I startle so badly that my chair knocks into the desk, nearly knocking over my pen jar. “Jesus, do you—do you hover for sport?” I mutter, a furious heat creeping up my neck and cheeks.

He raises a single eyebrow, not amused. “You were staring off into space,” he says. “You’re supposed to be working.”

“Sorry, sorry,” I sigh, rubbing my eyes once before cursing under my breath at the mascara smeared on the side of my finger. “I’m just—I’m just tired. I’ll focus.”

“Probably because you were up until three a.m. writing something that should’ve already been done,” he deadpans. “Run this by me before you finish it so you at least know if I hate it before you print it.”

I fight not to roll my eyes. “You’ll probably still hate it, regardless.”

“True,” he says, turning away from me and stalking back to the door. “But maybe I’ll hate it less.”

He retreats without another word, shutting the door again, and I’m left staring at my screen. My heart is thumping, skin prickling, and my brain absolutely refuses to behave.

It shouldn’t bother me how much he hates my work sometimes.

Usually, it doesn’t. But I’m exhausted and stressed, and it’s like he doesn’t care how his words land, even when I’m clearly not on form.

He’s able to walk away unbothered while I’m left stewing in my bruised pride with questions I don’t dare ask in case he sees it as weak.

Sometimes, not always, but sometimes I wish I could quit, wish I could walk out of this office and never look back.

If I didn’t need my paycheck like oxygen, I would.

At least then I wouldn’t have to work on the other side of a door from him, wouldn’t have to rewrite myself just to survive him.

I hate him, and I hate that I don’t hate him.

If I didn’t need this job, I’d tell him exactly where he could shove his press release.
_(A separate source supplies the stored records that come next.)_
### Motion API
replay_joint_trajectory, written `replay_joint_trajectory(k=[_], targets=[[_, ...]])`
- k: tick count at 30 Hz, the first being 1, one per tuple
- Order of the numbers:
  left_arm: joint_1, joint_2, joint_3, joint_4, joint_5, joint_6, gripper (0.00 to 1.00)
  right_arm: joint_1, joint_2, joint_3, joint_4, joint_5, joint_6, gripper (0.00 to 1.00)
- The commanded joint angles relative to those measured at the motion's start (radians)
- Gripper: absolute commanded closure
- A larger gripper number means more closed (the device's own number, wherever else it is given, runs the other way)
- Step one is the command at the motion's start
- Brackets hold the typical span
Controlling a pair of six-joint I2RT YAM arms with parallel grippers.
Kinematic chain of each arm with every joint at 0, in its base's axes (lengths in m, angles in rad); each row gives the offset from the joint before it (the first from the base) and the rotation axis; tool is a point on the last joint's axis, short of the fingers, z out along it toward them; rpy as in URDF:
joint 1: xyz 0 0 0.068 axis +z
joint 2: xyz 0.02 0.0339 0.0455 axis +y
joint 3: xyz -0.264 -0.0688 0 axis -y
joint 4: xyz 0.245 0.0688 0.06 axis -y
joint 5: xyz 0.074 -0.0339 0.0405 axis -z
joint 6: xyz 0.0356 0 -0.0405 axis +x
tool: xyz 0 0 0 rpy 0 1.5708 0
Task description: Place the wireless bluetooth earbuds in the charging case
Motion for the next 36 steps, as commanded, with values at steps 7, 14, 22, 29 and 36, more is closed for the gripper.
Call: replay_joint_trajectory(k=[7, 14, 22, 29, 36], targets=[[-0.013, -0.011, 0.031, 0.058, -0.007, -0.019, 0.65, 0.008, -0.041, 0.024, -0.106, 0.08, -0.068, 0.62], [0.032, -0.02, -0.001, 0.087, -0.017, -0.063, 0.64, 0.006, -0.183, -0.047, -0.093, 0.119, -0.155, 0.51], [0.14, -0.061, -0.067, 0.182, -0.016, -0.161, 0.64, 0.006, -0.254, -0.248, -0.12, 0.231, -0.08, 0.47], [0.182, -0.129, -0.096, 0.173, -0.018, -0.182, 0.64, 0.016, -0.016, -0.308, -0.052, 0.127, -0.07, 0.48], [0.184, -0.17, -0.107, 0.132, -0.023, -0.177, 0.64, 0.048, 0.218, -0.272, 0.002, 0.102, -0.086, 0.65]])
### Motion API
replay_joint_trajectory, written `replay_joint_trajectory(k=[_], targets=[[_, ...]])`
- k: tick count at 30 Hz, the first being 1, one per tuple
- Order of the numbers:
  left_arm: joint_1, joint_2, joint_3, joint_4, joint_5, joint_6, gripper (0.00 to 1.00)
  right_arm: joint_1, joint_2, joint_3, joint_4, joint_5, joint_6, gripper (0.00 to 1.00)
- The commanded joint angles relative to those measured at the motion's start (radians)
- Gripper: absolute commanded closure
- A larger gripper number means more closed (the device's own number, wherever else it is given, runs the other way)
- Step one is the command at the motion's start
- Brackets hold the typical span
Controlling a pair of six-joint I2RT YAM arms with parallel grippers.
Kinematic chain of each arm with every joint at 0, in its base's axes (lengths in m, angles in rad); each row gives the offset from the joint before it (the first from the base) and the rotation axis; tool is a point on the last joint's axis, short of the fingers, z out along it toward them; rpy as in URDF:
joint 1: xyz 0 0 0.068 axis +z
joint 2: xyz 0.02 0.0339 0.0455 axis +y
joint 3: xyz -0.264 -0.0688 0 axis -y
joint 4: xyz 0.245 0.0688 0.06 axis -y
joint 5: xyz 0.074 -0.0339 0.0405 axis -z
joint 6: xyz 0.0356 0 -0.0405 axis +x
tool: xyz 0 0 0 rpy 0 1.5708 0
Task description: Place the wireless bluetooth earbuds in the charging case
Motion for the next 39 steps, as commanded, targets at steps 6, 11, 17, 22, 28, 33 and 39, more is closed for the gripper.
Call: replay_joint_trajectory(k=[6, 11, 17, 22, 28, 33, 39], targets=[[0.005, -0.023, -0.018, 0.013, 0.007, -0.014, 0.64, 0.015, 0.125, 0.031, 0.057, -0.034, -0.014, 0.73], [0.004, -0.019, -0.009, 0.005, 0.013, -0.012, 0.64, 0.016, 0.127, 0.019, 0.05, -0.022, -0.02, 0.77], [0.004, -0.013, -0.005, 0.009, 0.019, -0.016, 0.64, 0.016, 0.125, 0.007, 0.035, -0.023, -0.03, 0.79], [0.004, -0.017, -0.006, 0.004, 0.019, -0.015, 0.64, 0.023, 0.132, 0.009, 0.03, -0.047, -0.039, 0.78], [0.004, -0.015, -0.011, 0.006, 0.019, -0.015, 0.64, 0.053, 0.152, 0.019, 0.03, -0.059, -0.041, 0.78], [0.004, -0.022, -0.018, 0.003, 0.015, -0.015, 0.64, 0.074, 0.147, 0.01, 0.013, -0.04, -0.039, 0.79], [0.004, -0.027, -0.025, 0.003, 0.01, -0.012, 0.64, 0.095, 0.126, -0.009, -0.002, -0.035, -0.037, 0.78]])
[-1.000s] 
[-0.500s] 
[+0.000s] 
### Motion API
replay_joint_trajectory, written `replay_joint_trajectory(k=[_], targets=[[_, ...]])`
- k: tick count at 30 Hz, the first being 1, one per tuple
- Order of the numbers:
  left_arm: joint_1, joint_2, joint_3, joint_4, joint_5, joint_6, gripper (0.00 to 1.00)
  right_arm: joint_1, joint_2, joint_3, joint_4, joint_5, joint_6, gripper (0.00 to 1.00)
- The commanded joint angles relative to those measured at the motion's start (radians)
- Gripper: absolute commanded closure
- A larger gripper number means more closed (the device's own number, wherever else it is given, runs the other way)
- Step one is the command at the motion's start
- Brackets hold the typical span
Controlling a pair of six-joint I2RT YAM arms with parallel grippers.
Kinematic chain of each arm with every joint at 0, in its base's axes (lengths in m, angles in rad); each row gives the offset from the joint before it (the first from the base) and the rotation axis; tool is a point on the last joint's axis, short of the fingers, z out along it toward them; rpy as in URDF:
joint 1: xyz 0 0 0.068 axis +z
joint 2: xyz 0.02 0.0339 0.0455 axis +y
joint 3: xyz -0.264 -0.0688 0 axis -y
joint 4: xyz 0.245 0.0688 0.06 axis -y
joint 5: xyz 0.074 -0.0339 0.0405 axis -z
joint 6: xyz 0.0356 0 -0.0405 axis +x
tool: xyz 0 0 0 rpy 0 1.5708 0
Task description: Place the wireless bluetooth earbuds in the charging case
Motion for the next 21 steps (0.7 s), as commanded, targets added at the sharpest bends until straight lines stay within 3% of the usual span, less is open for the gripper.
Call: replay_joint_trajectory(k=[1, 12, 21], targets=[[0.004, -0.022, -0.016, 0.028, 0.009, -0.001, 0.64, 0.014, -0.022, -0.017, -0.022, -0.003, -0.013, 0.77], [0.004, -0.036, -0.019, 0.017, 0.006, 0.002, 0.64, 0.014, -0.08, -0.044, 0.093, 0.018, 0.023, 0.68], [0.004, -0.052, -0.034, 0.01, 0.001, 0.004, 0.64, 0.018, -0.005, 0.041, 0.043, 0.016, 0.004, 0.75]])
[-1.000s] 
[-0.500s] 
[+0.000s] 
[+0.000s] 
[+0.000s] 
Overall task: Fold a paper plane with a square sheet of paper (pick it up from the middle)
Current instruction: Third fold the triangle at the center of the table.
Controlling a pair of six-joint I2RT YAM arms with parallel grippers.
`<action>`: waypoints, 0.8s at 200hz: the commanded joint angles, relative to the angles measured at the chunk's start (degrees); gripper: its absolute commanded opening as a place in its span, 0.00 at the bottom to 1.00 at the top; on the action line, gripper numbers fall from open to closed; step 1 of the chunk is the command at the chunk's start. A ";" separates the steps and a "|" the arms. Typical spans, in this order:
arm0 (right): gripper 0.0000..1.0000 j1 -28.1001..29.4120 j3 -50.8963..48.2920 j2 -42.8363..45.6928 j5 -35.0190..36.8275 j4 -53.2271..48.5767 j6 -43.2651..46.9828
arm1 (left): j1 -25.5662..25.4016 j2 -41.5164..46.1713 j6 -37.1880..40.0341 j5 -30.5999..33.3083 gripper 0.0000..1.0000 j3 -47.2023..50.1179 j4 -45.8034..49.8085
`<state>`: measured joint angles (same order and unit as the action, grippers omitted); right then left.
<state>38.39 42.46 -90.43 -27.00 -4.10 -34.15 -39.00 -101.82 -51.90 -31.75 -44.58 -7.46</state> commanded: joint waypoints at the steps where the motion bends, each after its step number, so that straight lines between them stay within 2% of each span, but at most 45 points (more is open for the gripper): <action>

But I do need it. What’s worse, my body wants him. Wants the proximity and his broody, stupid stares and crude words, wants hands I can only imagine on my skin. Which is insane.

He probably doesn’t even know how to want someone like me, not really.

He’s not the kind of man who sees women like me as an option.

I’m mouthy and curvy, with opinions that don’t come sugar-coated.

I can feel it in the way he moves, hear it in the way he talks.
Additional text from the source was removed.